▶ Task goal
Wherever a line of the data contains "every", copy that line.

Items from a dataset
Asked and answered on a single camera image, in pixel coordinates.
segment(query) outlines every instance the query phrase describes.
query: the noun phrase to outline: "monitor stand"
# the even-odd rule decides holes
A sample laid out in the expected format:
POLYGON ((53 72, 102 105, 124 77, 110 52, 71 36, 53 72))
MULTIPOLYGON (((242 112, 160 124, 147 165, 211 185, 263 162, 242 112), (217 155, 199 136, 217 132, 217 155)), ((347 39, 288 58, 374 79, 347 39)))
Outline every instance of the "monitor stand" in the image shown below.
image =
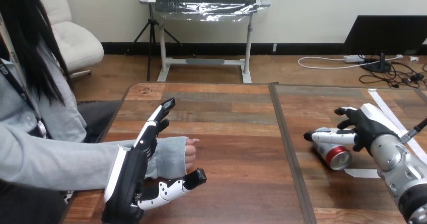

▶ Result
segment(query) outlines every instance the query phrase describes.
Outline every instance of the "monitor stand" in the image shown below.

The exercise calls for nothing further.